#### What the task requires
The response must consist of the lines below from the one with "rule: each instance of the <item>beige power" through the one with "rule: each instance of the <item>beige marble", exactly as they appear and with both ends kept.

#### Source data
━━━━━━━━━━

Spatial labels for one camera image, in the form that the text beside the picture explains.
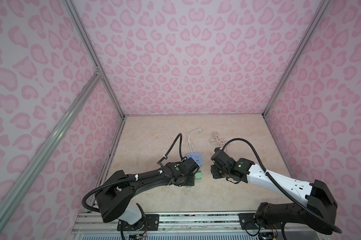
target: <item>beige power cord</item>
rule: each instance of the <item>beige power cord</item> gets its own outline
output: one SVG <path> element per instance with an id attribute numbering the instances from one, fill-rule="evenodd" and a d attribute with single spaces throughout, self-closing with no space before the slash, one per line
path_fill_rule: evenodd
<path id="1" fill-rule="evenodd" d="M 211 143 L 215 143 L 217 142 L 221 147 L 223 147 L 227 141 L 225 141 L 223 138 L 218 137 L 218 133 L 217 132 L 213 132 L 212 133 L 212 137 L 210 137 L 209 141 Z"/>

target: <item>beige marble surface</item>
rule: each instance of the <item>beige marble surface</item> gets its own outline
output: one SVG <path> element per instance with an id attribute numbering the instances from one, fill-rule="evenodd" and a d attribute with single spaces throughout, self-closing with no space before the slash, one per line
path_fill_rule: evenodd
<path id="1" fill-rule="evenodd" d="M 210 158 L 214 148 L 219 146 L 209 142 L 212 132 L 218 132 L 219 137 L 226 141 L 245 138 L 253 144 L 267 169 L 289 176 L 261 115 L 128 117 L 108 177 L 117 170 L 136 174 L 157 169 L 156 162 L 180 132 L 185 156 L 190 152 L 186 133 L 198 127 L 203 130 L 194 132 L 191 141 L 194 151 L 202 156 L 202 179 L 196 180 L 191 188 L 170 185 L 150 189 L 135 196 L 132 203 L 138 202 L 145 212 L 194 212 L 256 210 L 261 202 L 290 202 L 286 197 L 257 185 L 233 184 L 225 179 L 212 178 Z M 241 141 L 230 143 L 227 153 L 235 160 L 244 157 L 257 162 L 250 147 Z M 179 161 L 178 142 L 168 155 L 168 161 Z"/>

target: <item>pink leopard print backdrop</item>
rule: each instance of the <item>pink leopard print backdrop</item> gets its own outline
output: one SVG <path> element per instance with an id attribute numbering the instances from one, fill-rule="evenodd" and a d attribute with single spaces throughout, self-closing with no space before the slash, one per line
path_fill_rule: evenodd
<path id="1" fill-rule="evenodd" d="M 120 119 L 99 83 L 31 186 L 0 240 L 67 239 L 95 187 Z"/>
<path id="2" fill-rule="evenodd" d="M 319 0 L 75 0 L 126 114 L 262 113 Z"/>
<path id="3" fill-rule="evenodd" d="M 361 240 L 361 0 L 337 0 L 267 122 L 294 175 L 338 202 L 335 240 Z"/>
<path id="4" fill-rule="evenodd" d="M 0 202 L 93 73 L 60 1 L 0 0 Z"/>

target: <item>white power cord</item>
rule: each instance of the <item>white power cord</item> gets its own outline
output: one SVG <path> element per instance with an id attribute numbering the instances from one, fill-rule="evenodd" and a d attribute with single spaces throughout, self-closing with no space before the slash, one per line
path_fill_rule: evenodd
<path id="1" fill-rule="evenodd" d="M 202 128 L 198 127 L 197 129 L 195 129 L 194 131 L 192 131 L 192 132 L 190 133 L 190 135 L 187 133 L 187 137 L 188 137 L 187 142 L 188 142 L 188 144 L 189 144 L 189 147 L 190 147 L 190 151 L 191 151 L 191 152 L 193 152 L 194 145 L 193 145 L 192 142 L 190 141 L 190 137 L 191 137 L 191 134 L 193 134 L 193 132 L 195 132 L 195 131 L 200 132 L 200 131 L 202 131 Z"/>
<path id="2" fill-rule="evenodd" d="M 222 147 L 226 144 L 227 141 L 225 141 L 224 139 L 218 137 L 218 133 L 217 132 L 213 132 L 212 133 L 212 137 L 210 137 L 209 139 L 210 142 L 215 143 L 217 142 L 219 145 L 221 145 Z"/>

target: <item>white arm cover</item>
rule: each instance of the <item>white arm cover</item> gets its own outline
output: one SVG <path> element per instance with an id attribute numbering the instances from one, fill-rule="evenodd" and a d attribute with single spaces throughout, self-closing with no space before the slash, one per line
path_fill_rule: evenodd
<path id="1" fill-rule="evenodd" d="M 284 196 L 284 194 L 271 182 L 269 177 L 266 176 L 265 172 L 258 164 L 252 165 L 249 172 L 250 174 L 247 175 L 247 181 L 249 183 L 265 187 Z M 272 171 L 268 172 L 275 181 L 279 183 L 284 190 L 286 190 L 286 192 L 303 205 L 307 205 L 308 200 L 305 199 L 305 195 L 310 195 L 312 189 L 309 182 L 292 179 Z"/>
<path id="2" fill-rule="evenodd" d="M 141 218 L 142 218 L 142 214 L 138 206 L 136 204 L 129 203 L 124 213 L 120 215 L 118 219 L 123 220 L 128 224 L 132 225 L 138 222 L 138 220 Z"/>

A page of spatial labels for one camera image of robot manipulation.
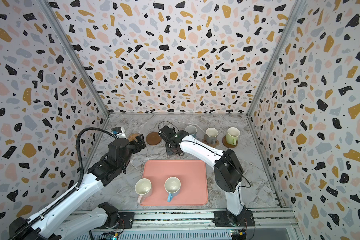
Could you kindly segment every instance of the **gray mug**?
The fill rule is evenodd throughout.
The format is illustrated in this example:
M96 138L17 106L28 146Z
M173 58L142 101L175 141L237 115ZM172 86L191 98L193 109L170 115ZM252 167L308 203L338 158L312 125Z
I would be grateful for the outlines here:
M216 128L210 127L205 131L205 140L208 144L215 144L219 132Z

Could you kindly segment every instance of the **light green mug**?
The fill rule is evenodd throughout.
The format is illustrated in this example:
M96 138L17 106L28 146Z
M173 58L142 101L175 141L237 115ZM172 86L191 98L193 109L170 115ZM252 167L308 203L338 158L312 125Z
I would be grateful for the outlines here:
M237 144L237 140L239 139L239 136L240 136L240 130L235 127L230 127L228 128L227 135L225 136L225 140L230 145L235 146Z

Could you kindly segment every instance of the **pink-handled mug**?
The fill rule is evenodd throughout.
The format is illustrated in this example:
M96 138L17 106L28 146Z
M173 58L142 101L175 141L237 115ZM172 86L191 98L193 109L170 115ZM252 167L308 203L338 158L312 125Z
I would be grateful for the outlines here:
M152 183L149 179L142 178L137 181L135 185L135 191L139 194L139 198L137 199L137 203L141 204L144 199L152 195Z

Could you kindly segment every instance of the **pink tray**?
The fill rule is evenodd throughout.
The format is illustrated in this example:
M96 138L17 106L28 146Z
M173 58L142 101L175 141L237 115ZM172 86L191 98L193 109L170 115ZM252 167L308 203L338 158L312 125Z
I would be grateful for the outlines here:
M177 177L181 182L180 193L167 202L165 180ZM152 195L142 206L205 205L208 203L205 163L201 160L156 160L145 163L143 178L152 183Z

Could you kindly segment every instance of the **mug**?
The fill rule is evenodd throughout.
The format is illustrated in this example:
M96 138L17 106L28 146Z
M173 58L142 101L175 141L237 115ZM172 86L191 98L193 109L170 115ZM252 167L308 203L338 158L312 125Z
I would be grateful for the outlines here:
M205 140L208 144L215 144L219 132L216 128L210 127L205 131Z
M170 202L173 197L180 192L181 183L177 177L169 177L164 184L165 190L168 192L167 202Z
M240 136L240 130L235 127L228 128L227 135L225 136L225 141L230 145L236 145L237 140Z
M184 131L192 135L192 137L196 137L197 128L195 126L188 125L187 127L185 127Z
M152 195L152 183L149 179L142 178L137 181L135 185L135 191L139 194L139 198L137 199L137 203L141 204L144 199Z

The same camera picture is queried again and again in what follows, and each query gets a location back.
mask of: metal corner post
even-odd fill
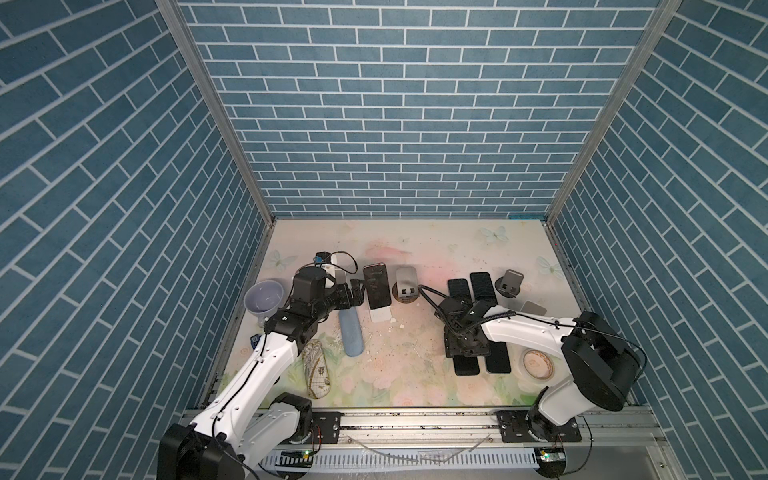
[[[571,195],[571,192],[576,187],[581,174],[587,169],[592,155],[598,149],[600,142],[603,141],[603,137],[605,137],[608,128],[611,126],[614,118],[616,118],[616,114],[624,103],[624,99],[629,95],[632,85],[634,85],[637,77],[643,71],[645,63],[650,58],[650,54],[653,53],[659,40],[661,40],[661,35],[664,34],[681,2],[682,0],[659,1],[659,5],[648,20],[643,36],[637,43],[637,47],[632,50],[624,70],[616,80],[616,85],[605,102],[605,106],[595,120],[586,140],[581,145],[573,166],[565,175],[560,190],[558,190],[554,200],[549,205],[546,213],[547,224],[552,225],[558,215],[560,215],[565,202],[568,200],[568,196]]]
[[[270,210],[270,205],[266,202],[266,199],[259,189],[259,185],[256,182],[256,178],[253,175],[253,169],[250,167],[248,158],[246,157],[243,145],[237,138],[232,122],[230,121],[227,110],[221,103],[221,98],[216,92],[213,80],[211,80],[208,74],[208,69],[203,62],[203,58],[200,56],[200,52],[197,50],[192,32],[187,25],[187,21],[184,19],[184,14],[181,11],[181,7],[177,0],[156,0],[157,7],[160,9],[160,14],[163,15],[163,20],[168,25],[168,31],[170,35],[176,41],[176,46],[181,52],[181,56],[187,63],[187,67],[192,74],[197,88],[200,90],[200,94],[203,95],[203,100],[210,110],[211,116],[216,122],[216,126],[219,128],[221,137],[224,143],[227,145],[232,158],[234,159],[237,170],[243,177],[243,181],[248,187],[253,201],[256,202],[256,206],[261,212],[264,221],[268,227],[271,227],[275,221],[274,215]]]

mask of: smartphone
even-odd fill
[[[374,263],[362,269],[362,278],[366,282],[368,307],[371,310],[392,305],[392,294],[389,291],[389,278],[384,263]]]

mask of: floral tablecloth
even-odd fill
[[[355,278],[362,278],[363,266],[384,262],[391,286],[396,270],[410,265],[420,283],[445,292],[449,279],[489,272],[495,280],[512,268],[525,275],[521,293],[515,299],[498,296],[500,304],[519,308],[530,300],[548,315],[579,314],[544,228],[533,220],[279,220],[258,279],[278,280],[288,291],[296,268],[315,252],[334,250],[357,259]],[[352,269],[342,256],[339,261]],[[520,368],[525,350],[509,345],[513,373],[487,373],[481,359],[480,375],[459,377],[445,357],[442,324],[429,304],[421,298],[409,304],[393,299],[391,308],[393,320],[372,323],[367,301],[357,307],[366,348],[354,358],[344,353],[338,313],[319,325],[315,338],[323,344],[332,388],[313,400],[315,407],[530,405],[543,385],[564,375],[563,364],[553,359],[555,375],[534,381]],[[251,354],[249,338],[259,331],[256,318],[247,314],[224,384]],[[285,371],[264,404],[281,392],[306,396],[301,359]]]

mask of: brick pattern wallpaper
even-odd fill
[[[555,225],[689,478],[768,478],[766,25],[684,0]]]
[[[279,217],[541,217],[656,3],[181,2]]]
[[[0,478],[144,478],[263,222],[153,0],[0,2]]]

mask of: table
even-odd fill
[[[315,252],[346,250],[360,271],[386,263],[390,286],[401,266],[416,268],[419,282],[448,292],[452,278],[489,272],[495,280],[512,268],[525,275],[520,294],[501,305],[519,308],[530,300],[550,316],[578,316],[580,310],[558,265],[544,227],[537,220],[278,220],[258,280],[274,279],[290,290],[296,269],[311,262]],[[339,256],[345,268],[352,264]],[[392,299],[393,321],[372,323],[366,302],[357,307],[366,344],[362,355],[345,355],[339,317],[331,313],[315,336],[323,344],[331,381],[329,395],[313,400],[315,407],[491,406],[531,405],[543,385],[565,375],[564,363],[553,359],[555,374],[535,382],[519,359],[524,349],[509,345],[513,373],[458,377],[445,357],[443,325],[434,310],[419,298],[414,303]],[[238,330],[223,385],[252,353],[249,338],[260,331],[257,319],[246,313]],[[303,362],[297,360],[272,388],[264,406],[280,393],[306,396]]]

━━━━━━━━━━

#### Finished task
rule: each instance of the <item>beige power cord</item> gets its own outline
output: one SVG <path> element per instance with an id attribute numbering the instances from one, fill-rule="evenodd" and a d attribute with single spaces throughout, self-closing with no space before the slash, one per line
path_fill_rule: evenodd
<path id="1" fill-rule="evenodd" d="M 211 143 L 215 143 L 217 142 L 221 147 L 223 147 L 227 141 L 225 141 L 223 138 L 218 137 L 218 133 L 217 132 L 213 132 L 212 133 L 212 137 L 210 137 L 209 141 Z"/>

target: <item>beige marble surface</item>
rule: each instance of the <item>beige marble surface</item> gets its own outline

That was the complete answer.